A medida foi barrada em uma liminar na Justiça obtida pela Uber. A Uber detém cerca de 90% do mercado de carros particulares por aplicativos na capital paulista. O restante é dividido entre seus concorrentes, como Cabify, 99 e Easygo.

O decreto de 2016 prevê um aumento progressivo da taxação, de acordo com a quantidade de carros das empresas nas ruas e quanto eles rodam – variando de R$ 0,10 a R$ 0,40 por quilômetro rodado. Na prática, a Uber, que tem mais veículos, visa a desembolsar as taxas mais altas.

No final de 2016, na transição entre Fernando Haddad e João Doria, a Prefeitura de São Paulo conseguiu derrubar a liminar. No entanto, passou a elaborar uma nova regulamentação para a cobrança. Agora, com a justificativa de equilibrar a ocupação do viário pelos veículos de aplicativos de transporte, a gestão João Doria decidiu retomar a taxação, que prevê também descontos para impulsionar alguns pontos.

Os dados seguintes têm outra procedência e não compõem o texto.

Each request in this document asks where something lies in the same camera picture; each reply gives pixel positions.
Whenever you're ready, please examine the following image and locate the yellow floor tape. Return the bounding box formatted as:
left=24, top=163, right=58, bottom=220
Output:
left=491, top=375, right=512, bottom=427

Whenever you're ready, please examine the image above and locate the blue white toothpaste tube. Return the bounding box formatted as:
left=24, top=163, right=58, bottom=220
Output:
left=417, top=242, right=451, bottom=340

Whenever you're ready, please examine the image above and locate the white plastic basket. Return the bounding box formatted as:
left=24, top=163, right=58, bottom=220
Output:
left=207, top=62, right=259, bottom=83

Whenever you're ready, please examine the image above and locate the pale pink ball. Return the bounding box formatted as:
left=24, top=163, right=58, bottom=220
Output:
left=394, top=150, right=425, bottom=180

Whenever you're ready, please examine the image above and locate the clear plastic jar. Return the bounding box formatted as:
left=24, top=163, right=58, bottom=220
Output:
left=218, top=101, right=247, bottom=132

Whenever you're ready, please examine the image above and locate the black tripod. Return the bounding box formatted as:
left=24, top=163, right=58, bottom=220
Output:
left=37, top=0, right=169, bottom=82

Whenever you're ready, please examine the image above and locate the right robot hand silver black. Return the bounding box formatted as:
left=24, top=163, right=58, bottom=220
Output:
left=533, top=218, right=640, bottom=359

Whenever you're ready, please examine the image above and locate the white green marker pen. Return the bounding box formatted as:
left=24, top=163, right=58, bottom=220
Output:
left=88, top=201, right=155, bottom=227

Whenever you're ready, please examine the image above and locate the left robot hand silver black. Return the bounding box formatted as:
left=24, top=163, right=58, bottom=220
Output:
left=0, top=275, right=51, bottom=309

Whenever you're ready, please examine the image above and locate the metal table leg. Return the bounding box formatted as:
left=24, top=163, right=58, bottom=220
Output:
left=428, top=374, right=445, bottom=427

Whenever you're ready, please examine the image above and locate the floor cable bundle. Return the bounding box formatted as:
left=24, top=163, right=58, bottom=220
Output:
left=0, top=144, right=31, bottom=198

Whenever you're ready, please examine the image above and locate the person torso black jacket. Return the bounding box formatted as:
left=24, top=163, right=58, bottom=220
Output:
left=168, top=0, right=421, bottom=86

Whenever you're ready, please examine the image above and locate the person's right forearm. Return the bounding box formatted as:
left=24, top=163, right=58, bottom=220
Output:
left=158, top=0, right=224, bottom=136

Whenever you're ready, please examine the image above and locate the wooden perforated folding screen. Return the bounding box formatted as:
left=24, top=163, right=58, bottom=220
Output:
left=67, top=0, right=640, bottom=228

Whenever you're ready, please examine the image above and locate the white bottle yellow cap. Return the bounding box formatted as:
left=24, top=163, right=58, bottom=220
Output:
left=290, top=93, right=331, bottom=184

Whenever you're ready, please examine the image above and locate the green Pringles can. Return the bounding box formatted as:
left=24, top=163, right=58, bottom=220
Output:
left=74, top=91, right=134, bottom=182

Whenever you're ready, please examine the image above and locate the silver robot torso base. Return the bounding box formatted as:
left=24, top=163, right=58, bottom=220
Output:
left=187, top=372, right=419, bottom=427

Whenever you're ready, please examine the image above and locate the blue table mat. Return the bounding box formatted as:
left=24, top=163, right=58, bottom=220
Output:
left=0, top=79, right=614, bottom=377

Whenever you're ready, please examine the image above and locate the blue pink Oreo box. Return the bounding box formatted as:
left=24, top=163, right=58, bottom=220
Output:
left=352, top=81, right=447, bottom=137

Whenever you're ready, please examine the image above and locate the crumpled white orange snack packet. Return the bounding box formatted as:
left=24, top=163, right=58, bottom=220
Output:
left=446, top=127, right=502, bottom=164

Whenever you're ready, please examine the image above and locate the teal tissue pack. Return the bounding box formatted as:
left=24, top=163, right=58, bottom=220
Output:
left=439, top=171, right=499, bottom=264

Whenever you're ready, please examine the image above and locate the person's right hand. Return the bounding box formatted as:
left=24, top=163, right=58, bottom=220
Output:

As empresas terão desconto quando os carros circularem nas seguintes condições: fora do horário de pico, nas áreas periféricas, aos domingos e feriados, na modalidade compartilhada e com motoristas mulheres. Também terão benefício se usarem carros não poluentes ou acessíveis para deficientes.

Segundo a Prefeitura de São Paulo, a ideia é estimular a expansão do serviço para áreas mais carentes do modelo de transporte, nos horários de solicitação menor, além do uso de mão-de-obra feminina. A nova regulamentação valerá a partir deste sábado (11). O valor médio pago pela Uber visa a dobrar, passando do valor atual de R$ 0,10 para R$ 0,20 por quilômetro rodado.

Passageiros e motoristas pressentem que a nova cobrança, na prática, signifique aumento do preço das viagens e abatimento dos valores repassados aos prestadores do serviço. A Uber questionou a sobretaxa em 2016 sob a alegação de que as regras são limitadoras e podem criar um mercado em que os usuários são punidos por escolherem um serviço em que mais confiam.